Versions of Apache Airflow Providers

apache-airflow-providers-amazon          | 8.20.0 
apache-airflow-providers-celery          | 3.6.2  
apache-airflow-providers-cncf-kubernetes | 8.1.1  
apache-airflow-providers-common-io       | 1.3.1  
apache-airflow-providers-common-sql      | 1.12.0 
apache-airflow-providers-docker          | 3.10.0 
apache-airflow-providers-elasticsearch   | 5.3.4  
apache-airflow-providers-fab             | 1.0.4  
apache-airflow-providers-ftp             | 3.8.0  
apache-airflow-providers-google          | 10.17.0
apache-airflow-providers-grpc            | 3.4.1  
apache-airflow-providers-hashicorp       | 3.6.4  
apache-airflow-providers-http            | 4.10.1 
apache-airflow-providers-imap            | 3.5.0  
apache-airflow-providers-microsoft-azure | 10.0.0 
apache-airflow-providers-mysql           | 5.5.4  
apache-airflow-providers-odbc            | 4.5.0  
apache-airflow-providers-openlineage     | 1.7.0  
apache-airflow-providers-postgres        | 5.10.2 
apache-airflow-providers-redis           | 3.6.1  
apache-airflow-providers-sendgrid        | 3.4.0  
apache-airflow-providers-sftp            | 4.9.1  
apache-airflow-providers-slack           | 8.6.2  
apache-airflow-providers-smtp            | 1.6.1  
apache-airflow-providers-snowflake       | 5.4.0  
apache-airflow-providers-sqlite          | 3.7.1  
apache-airflow-providers-ssh             | 3.10.1

Deployment

Official Apache Airflow Helm Chart

Deployment details

No response

Anything else?

No response

Are you willing to submit PR?

Code of Conduct

boring-cyborg[bot] commented 1 month ago

Thanks for opening your first issue here!
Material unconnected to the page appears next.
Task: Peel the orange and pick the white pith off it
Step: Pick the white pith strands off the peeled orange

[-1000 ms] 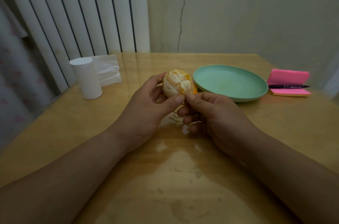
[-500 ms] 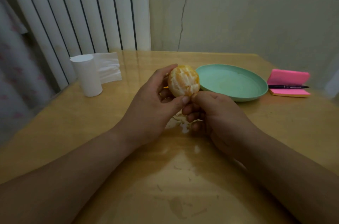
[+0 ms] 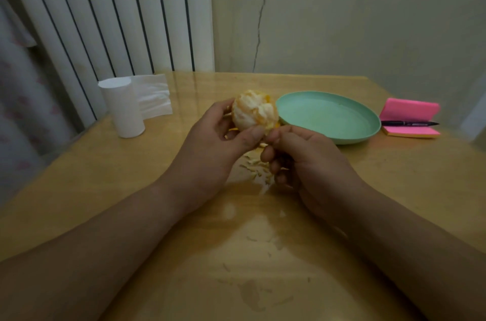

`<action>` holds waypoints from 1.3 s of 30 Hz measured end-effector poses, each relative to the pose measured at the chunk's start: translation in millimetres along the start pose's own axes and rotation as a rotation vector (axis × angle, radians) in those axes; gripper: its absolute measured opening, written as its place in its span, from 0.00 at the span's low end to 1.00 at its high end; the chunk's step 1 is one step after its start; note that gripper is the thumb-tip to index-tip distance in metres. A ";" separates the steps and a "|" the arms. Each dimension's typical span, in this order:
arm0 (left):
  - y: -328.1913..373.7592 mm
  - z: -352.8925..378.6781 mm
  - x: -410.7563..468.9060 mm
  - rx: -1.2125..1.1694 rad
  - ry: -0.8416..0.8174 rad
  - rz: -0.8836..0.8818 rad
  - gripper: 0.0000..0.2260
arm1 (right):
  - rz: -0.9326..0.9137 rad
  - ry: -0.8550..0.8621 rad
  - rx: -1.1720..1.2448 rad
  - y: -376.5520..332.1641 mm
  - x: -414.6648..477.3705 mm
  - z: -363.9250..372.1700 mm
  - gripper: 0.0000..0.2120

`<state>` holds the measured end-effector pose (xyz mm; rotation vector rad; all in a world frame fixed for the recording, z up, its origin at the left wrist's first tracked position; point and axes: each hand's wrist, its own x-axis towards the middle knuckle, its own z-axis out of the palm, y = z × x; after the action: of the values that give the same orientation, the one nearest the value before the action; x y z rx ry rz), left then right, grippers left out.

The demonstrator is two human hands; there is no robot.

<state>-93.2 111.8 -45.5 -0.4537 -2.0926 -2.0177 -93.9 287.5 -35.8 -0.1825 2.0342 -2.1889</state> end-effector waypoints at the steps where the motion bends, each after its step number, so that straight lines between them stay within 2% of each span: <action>1: -0.7 -3.6 0.8 -0.057 -0.021 -0.039 0.23 | 0.004 -0.017 -0.014 -0.4 -0.3 -0.2 0.07; 8: -9.3 -10.2 5.5 -0.303 -0.149 -0.151 0.23 | 0.002 -0.048 -0.067 2.3 3.3 -4.6 0.13; 17: -10.7 -13.1 6.8 -0.379 -0.168 -0.217 0.19 | -0.029 -0.074 -0.087 1.4 2.3 -7.3 0.15; 22: -4.7 -12.2 7.5 -0.486 -0.144 -0.339 0.22 | -0.087 -0.042 -0.181 1.8 0.5 -8.4 0.14; 25: -8.3 -16.9 9.0 -0.448 -0.138 -0.373 0.23 | -0.122 -0.025 -0.263 2.8 -0.3 -6.9 0.13; 29: -11.1 -23.1 12.2 -0.440 -0.099 -0.362 0.29 | -0.206 -0.014 -0.442 4.2 -0.8 -9.0 0.11; 33: -10.2 -23.6 11.5 -0.435 -0.149 -0.371 0.26 | -0.237 -0.050 -0.515 6.0 -1.1 -7.6 0.10; 37: -9.3 -20.6 9.8 -0.418 -0.123 -0.353 0.29 | -0.273 -0.077 -0.551 6.5 -2.5 -7.6 0.09; 39: -7.4 -18.7 8.5 -0.404 -0.114 -0.324 0.26 | -0.282 -0.069 -0.565 5.6 -3.4 -8.2 0.10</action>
<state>-105.0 93.7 -48.6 -0.3089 -1.9149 -2.6806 -92.0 295.8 -42.0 -0.6289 2.6658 -1.6367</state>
Be sure to follow the issue template! If you are willing to raise PR to address this issue please do so, no need to wait for approval.

potiuk commented 1 month ago

cc: @VladaZakharova and Google team

VladaZakharova commented 1 month ago

cc: @VladaZakharova and Google team

Sure, we will take a look :)

random-user-hdbbjw commented 1 month ago

30740

Actually the BackgroundThreadTransport mode of StackdriverTaskHandler is not working properly.

I also have a airflow running KubernetesExecutor and eventually I have to implement custom logging config to override BackgroundThreadTransport with SyncTransport in order to show full log.

Also showing logs from stackdriver is slow.